Two weeks ago, we alerted you to an event invitation on President Barack Obama’s ongoing campaign website, barackobama.com, which used startling language to describe the opposition. The message urged Americans to call their U.S. Senators on September 11 and “fight back against our own Right-Wing Domestic Terrorists who are subverting the American Democratic Process, whipped to a frenzy by their Fox Propaganda Network ceaselessly re-seizing power for their treacherous leaders.” It went on to call conservatives the heirs to Bin Laden. After we reported this, the posting was removed and the President’s campaign team chalked it up to an independent poster who had no affiliation to the website and was akin to a harmless comment on a blog.

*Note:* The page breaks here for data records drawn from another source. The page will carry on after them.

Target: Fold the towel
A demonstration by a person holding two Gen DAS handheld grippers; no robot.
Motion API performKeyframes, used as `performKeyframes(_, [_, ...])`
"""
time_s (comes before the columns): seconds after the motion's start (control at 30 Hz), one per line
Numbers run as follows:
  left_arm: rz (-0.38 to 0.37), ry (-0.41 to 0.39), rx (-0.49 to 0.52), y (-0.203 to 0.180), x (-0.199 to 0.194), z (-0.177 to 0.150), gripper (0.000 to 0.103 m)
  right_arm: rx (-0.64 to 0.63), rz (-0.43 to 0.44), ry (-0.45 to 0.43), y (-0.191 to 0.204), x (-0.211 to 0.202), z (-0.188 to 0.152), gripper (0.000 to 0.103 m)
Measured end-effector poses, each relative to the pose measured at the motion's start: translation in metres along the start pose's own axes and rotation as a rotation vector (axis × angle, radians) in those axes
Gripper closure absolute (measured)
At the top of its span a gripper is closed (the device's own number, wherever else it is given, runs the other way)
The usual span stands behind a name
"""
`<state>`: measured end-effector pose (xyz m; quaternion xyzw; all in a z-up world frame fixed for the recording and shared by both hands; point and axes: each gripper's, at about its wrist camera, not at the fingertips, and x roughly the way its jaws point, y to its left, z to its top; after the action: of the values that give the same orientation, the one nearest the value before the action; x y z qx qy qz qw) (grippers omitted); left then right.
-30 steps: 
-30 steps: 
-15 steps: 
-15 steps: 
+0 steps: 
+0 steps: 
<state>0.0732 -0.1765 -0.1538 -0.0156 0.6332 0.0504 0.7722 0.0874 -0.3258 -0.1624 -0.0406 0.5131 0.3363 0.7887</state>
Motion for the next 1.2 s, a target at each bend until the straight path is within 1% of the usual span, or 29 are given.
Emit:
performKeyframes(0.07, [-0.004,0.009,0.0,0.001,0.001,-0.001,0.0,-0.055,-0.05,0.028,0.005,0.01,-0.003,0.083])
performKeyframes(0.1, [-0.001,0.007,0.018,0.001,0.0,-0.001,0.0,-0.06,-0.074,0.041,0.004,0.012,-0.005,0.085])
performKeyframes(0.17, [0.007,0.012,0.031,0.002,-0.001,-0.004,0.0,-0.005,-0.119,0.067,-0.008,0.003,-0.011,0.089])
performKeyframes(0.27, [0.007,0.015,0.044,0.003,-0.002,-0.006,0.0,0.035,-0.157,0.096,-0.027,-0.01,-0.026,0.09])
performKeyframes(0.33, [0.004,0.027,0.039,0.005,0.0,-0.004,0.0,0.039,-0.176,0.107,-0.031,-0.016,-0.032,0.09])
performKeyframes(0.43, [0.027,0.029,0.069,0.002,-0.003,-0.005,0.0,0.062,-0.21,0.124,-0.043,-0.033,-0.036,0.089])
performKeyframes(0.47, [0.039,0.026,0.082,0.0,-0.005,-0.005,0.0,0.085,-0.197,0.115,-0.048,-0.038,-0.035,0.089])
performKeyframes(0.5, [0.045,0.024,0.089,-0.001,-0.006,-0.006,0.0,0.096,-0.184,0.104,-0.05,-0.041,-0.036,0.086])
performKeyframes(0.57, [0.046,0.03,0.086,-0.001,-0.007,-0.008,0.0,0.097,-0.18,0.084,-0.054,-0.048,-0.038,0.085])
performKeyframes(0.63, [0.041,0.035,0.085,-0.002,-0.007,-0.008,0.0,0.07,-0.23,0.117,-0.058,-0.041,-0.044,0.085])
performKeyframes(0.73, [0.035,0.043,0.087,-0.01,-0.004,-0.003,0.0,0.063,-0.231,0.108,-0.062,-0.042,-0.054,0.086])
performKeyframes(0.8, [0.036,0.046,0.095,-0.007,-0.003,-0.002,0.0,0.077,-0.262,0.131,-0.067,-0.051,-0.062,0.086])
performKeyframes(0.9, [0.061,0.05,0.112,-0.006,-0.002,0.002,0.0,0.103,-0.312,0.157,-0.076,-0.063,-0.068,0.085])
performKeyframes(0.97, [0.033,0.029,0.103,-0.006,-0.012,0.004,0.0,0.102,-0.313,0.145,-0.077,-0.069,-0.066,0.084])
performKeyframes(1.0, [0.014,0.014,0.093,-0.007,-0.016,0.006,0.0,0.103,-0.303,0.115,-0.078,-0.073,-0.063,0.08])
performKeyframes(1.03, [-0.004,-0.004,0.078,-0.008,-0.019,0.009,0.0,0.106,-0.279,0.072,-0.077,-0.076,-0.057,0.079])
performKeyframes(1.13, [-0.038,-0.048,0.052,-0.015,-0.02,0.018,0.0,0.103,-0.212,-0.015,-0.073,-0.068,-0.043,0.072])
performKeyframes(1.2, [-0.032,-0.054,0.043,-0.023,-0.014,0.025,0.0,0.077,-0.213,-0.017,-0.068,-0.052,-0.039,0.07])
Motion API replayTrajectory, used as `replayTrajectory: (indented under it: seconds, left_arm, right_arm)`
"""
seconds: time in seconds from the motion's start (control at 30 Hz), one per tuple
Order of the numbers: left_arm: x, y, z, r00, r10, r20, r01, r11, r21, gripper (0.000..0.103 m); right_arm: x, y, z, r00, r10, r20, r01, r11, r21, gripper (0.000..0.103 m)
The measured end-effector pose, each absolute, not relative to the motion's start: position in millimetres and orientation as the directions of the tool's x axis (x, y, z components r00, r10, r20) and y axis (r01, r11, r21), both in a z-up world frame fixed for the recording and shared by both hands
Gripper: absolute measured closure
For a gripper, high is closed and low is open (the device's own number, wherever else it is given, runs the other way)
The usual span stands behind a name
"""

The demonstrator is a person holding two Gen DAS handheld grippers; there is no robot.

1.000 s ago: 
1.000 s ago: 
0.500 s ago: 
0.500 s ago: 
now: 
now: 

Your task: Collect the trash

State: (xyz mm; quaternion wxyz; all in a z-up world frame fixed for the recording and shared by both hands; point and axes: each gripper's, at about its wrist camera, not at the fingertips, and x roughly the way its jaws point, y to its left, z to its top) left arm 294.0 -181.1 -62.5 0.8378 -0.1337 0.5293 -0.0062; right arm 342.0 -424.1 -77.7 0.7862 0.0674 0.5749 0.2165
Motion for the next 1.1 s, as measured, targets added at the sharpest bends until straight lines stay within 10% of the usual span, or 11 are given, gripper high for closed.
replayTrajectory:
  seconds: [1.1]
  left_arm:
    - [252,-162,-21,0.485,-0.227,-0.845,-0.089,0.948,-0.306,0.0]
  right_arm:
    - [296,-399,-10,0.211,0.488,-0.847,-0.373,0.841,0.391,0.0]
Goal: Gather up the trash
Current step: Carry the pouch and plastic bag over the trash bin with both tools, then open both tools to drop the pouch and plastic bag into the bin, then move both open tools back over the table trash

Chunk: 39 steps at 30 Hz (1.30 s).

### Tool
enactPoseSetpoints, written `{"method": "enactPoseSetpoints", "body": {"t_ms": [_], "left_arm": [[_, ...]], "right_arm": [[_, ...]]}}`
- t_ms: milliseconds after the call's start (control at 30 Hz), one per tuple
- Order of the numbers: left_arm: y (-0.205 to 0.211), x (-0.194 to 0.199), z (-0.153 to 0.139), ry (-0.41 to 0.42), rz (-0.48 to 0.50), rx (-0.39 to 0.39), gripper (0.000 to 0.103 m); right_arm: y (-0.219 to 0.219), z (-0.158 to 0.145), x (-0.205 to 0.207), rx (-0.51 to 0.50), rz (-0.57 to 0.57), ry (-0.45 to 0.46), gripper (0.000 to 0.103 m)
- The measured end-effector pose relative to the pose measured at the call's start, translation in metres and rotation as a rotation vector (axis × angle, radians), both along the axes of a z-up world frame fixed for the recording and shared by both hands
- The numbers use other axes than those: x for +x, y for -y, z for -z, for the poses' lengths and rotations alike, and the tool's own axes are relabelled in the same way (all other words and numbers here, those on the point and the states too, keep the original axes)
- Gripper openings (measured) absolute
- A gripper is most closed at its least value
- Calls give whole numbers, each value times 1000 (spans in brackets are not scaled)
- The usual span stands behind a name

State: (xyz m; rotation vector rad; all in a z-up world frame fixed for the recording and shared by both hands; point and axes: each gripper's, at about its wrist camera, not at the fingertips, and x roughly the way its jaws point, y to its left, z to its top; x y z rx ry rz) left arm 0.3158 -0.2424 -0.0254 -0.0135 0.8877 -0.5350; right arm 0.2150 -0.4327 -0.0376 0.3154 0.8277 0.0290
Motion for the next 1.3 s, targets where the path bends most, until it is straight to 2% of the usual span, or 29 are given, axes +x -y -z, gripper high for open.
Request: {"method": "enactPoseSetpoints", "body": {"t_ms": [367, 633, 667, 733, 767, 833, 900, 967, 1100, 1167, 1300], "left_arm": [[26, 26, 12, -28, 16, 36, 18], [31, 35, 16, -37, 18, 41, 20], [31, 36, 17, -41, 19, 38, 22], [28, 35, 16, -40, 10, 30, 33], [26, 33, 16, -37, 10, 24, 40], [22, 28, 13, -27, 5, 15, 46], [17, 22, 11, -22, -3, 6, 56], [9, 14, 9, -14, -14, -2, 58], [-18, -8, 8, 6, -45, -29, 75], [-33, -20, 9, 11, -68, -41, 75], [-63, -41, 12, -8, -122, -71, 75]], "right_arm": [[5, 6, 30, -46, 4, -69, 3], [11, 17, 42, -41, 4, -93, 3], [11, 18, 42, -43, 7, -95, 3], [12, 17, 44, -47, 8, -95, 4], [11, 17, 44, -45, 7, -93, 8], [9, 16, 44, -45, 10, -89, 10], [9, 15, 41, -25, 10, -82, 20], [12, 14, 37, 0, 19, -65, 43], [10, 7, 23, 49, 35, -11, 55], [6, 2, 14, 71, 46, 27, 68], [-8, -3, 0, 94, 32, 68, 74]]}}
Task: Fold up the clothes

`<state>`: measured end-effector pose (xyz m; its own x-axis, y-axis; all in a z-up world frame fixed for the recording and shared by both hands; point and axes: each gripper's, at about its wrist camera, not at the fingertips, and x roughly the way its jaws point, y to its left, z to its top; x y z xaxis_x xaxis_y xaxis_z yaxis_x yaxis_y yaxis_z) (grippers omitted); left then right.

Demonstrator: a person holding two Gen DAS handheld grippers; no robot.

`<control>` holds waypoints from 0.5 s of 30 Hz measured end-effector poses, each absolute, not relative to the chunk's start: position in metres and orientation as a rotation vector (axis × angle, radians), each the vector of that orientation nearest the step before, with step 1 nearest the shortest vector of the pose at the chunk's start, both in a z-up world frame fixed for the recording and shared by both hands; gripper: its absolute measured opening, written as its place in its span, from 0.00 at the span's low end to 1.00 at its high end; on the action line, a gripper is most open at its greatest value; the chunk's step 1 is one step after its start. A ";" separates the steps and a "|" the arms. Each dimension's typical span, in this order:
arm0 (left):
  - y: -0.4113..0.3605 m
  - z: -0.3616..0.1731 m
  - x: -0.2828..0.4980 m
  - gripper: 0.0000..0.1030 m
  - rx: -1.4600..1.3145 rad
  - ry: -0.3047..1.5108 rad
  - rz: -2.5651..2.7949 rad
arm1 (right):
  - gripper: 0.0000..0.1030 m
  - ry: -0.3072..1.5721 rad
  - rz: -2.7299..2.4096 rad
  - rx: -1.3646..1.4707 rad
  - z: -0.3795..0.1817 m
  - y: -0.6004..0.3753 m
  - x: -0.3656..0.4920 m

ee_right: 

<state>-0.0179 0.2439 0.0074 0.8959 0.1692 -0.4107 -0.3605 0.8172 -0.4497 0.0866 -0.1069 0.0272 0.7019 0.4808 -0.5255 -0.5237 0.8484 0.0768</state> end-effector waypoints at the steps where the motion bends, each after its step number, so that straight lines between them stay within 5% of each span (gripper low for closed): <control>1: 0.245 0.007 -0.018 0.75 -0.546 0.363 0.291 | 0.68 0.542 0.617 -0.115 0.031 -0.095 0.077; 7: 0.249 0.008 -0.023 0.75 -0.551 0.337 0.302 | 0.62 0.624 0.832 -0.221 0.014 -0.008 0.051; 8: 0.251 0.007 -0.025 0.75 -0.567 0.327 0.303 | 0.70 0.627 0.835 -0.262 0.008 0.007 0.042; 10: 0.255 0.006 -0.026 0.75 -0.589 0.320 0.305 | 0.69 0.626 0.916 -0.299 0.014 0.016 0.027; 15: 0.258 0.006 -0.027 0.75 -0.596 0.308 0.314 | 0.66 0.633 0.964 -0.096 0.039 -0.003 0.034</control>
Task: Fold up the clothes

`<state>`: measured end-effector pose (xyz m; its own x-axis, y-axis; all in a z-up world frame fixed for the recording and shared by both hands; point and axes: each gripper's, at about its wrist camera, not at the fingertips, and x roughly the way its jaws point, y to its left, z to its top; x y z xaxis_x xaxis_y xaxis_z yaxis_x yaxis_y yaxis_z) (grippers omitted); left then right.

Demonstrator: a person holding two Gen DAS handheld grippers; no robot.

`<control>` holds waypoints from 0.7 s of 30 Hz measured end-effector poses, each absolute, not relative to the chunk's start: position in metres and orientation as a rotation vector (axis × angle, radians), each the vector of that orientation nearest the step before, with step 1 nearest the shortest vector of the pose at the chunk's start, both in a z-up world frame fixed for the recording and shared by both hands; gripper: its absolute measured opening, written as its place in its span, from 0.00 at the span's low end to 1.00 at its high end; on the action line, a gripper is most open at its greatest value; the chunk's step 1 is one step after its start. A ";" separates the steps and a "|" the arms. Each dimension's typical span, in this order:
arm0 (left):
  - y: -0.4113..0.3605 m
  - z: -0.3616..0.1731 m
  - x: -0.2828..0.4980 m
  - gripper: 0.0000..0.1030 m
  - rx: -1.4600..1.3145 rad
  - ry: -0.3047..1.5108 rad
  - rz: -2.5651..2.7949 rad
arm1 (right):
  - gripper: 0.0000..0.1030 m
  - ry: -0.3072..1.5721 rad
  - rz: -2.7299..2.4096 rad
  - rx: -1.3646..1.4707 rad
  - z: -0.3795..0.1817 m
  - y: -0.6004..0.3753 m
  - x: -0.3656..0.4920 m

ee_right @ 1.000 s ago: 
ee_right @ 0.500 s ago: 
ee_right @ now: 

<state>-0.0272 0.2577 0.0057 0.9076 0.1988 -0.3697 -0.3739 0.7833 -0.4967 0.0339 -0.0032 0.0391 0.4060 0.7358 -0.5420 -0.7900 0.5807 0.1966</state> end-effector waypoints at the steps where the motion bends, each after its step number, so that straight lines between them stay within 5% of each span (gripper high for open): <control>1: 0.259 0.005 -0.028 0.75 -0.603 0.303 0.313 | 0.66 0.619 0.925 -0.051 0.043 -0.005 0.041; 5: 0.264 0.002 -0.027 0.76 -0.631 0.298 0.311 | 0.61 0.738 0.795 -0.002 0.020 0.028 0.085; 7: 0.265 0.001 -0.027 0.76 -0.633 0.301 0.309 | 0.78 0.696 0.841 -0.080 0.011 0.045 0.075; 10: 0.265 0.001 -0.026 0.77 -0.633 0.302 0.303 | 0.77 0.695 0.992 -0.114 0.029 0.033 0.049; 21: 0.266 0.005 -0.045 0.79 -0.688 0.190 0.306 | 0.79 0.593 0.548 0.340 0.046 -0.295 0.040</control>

Well, they’ve done it again, only this time the invitation comes directly from Jason Waskey, Maryland State Director of Organizing for America (OFA), and President Obama is headlining the event so it cannot be dismissed so easily. Yesterday, OFA members received an email inviting them to a health care rally with President Obama at the University of Maryland on Thursday at 9:00 a.m. In the invite, Waskey compares opponents of the President’s health care agenda to “swiftboaters” who are “spreading lies and stirring up fear.”
This type of language may be acceptable, even expected, during a political campaign, but as we pointed out two weeks ago, now is not that time. An invitation to see the President speak, any President, was at one point in America a treasured gift. Gold embossed stationary, or simply tickets with the presidential seal or a picture of the White House have been framed and hung on walls across America. Guests of all political persuasions ask the President to sign them if they’re lucky to be close enough. Even in an electronic age, invitations from the President should carry some weight or at least a healthy respect for the office. This invitation does not come close to meeting Presidential standards.
In his speech before Congress last week, President Obama said: “But what we have also seen in these last months is the same partisan spectacle that only hardens the disdain many Americans have toward their own government…Too many have used this as an opportunity to score short-term political points, even if it robs the country of our opportunity to solve a long-term challenge.” Mr. President, you are correct, and this type of partisan campaign invitation is exactly what Americans disdain, and is exactly what makes bipartisan reform so hard to achieve.
When conservatives rightly point out that liberals have consistently defeated health care amendments that would protect against taxpayer funded abortions or against abuse by undocumented aliens, they are not lying, they are pointing out legislative facts. When conservatives rightly point out that tens of millions would lose their private coverage under your plans, even if not by government “force” or “requirement,” but merely by design, they are not “spreading fear,” but merely helping educate a very well-informed populace.
It is often said that nobody wants to see how the sausage is made. When the debate is whether to overhaul one sixth of our economy and put control over a vast amount of American income into the hands of the government, trust us, Americans want to see the details. By discussing the details on both sides, this is not “swiftboating” as the President’s Maryland State OFA Director calls it, but having a transparent debate.
As we said two weeks ago, the time has come for the President of the United States to embrace the office he holds, and end the perpetual campaign. Speaking to the American public via whitehouse.gov and via barackobama.com sends mixed messages that add credibility to the charge that the President only cares about the people who voted for him in November. A positive step towards a bipartisan debate, and as Obama said last week, “[a] recognition that we are all in this together” would be to shut down the barackobama.com website which seeks to alienate voices in this nation and divide Americans as either for him, or against him.